Analisando a economia global, por exemplo, verifica-se que menos de 1% da população possui mais de 45% da riqueza do planeta. No tocante ao consumo, tem-se que "os 20% mais ricos da população mundial consomem 90% dos bens produzidos, enquanto os 20% mais pobres consomem 1%", conforme Bauman já havia alertado.
Thomas Piketty, em seu afamado estudo, indica que no ano de 2010, nos Estados Unidos, os 10% mais ricos possuíam 70% do capital total do país. Na outra ponta, metade da população (50% mais pobres) detinha apenas 5% do capital. Já na pesquisa mais recente, a metade inferior tinha apenas 2%, indicando acentuação dos níveis de desigualdade. Elizabeth Warren demonstrou que a partir de 1980 o crescimento das novas rendas vai todo para os 10% mais ricos, o que certamente não é fenômeno exclusivo dos EUA.
O quadro brasileiro é de uma brutalidade ainda maior: os seis brasileiros mais ricos possuem o patrimônio equivalente ao da metade da população mais pobre. A proporção 6:100.000.000 é brutalmente assustadora.
Mas e como a reforma pode piorar este cenário? Simples: a proposta de criação de uma alíquota única ("flat") para os diversos tipos de bens e serviços impõe uma taxação que é proporcionalmente muito mais onerosa à parcela de menor renda. Como justificar que um perfume tenha a mesma alíquota de um saco de feijão? Por haver a mesma alíquota, não se tributa pela capacidade contributiva real do consumidor, tampouco pela essencialidade do produto (caráter extrafiscal da tributação, que se perde). O mesmo raciocínio aplica-se a ideia de reinserção de uma CPMF, com nova roupagem e maior alíquota. A quem esta lógica de tributação "flat" (portanto regressiva) interessa?
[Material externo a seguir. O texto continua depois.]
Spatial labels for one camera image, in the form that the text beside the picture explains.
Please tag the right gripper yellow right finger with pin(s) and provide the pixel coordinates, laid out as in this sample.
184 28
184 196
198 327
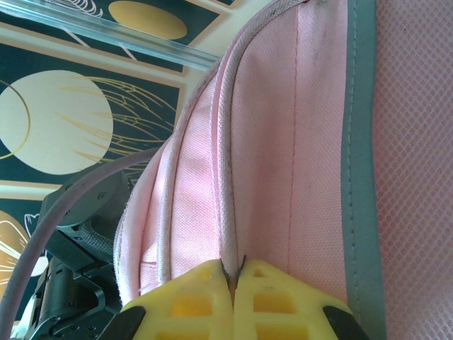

O foco de uma reforma tributária responsável deve estar na construção de um parâmetro mais justo de tributação: maior participação dos ricos e menor participação dos pobres - justamente o contrário do que se vê na atual discussão.
Nesse sentido, ponto fulcral de uma reforma adequada seria a forte redução da tributação sobre o consumo e sobre a renda do trabalho, com redistribuição da carga tributária para a tributação do patrimônio e das rendas do capital, o que por certo contribuiria para a construção de uma sistemática tributária mais justa. O insuspeito Adam Smith já advertia que "a renda da terra e os lucros do capital são, em todo lugar, as fontes principais das quais as mãos improdutivas derivam sua subsistência".
Ainda, atenção deve ser dada à tributação da herança, visto que o principal mecanismo potencialmente eficaz para minoração dos níveis de desigualdade a longo prazo atinge necessariamente a transmissão intergeracional da riqueza familiar. O que justifica que alguém pague 27,5% de imposto de renda pelo dinheiro que recebe do trabalho e algo entre 4 e 8% pelo que ganha de herança? Uma alternativa, a propósito, seria a abolição da tributação sobre a herança, bastando, para isso, que o ganho patrimonial advindo da herança seja tributado como o restante da renda: herança passaria a ser renda tributável pelo IRPF, submetendo-se à sua tabela de progressividade.
A propósito, que tal abolir a taxação da moradia (hoje atingida pelo IPTU) e começar a taxação de aeronaves e embarcações, até hoje isentas? Que tal uma análise sobre a tributação diferenciada de fundos exclusivos, onde está maior parte das grandes fortunas?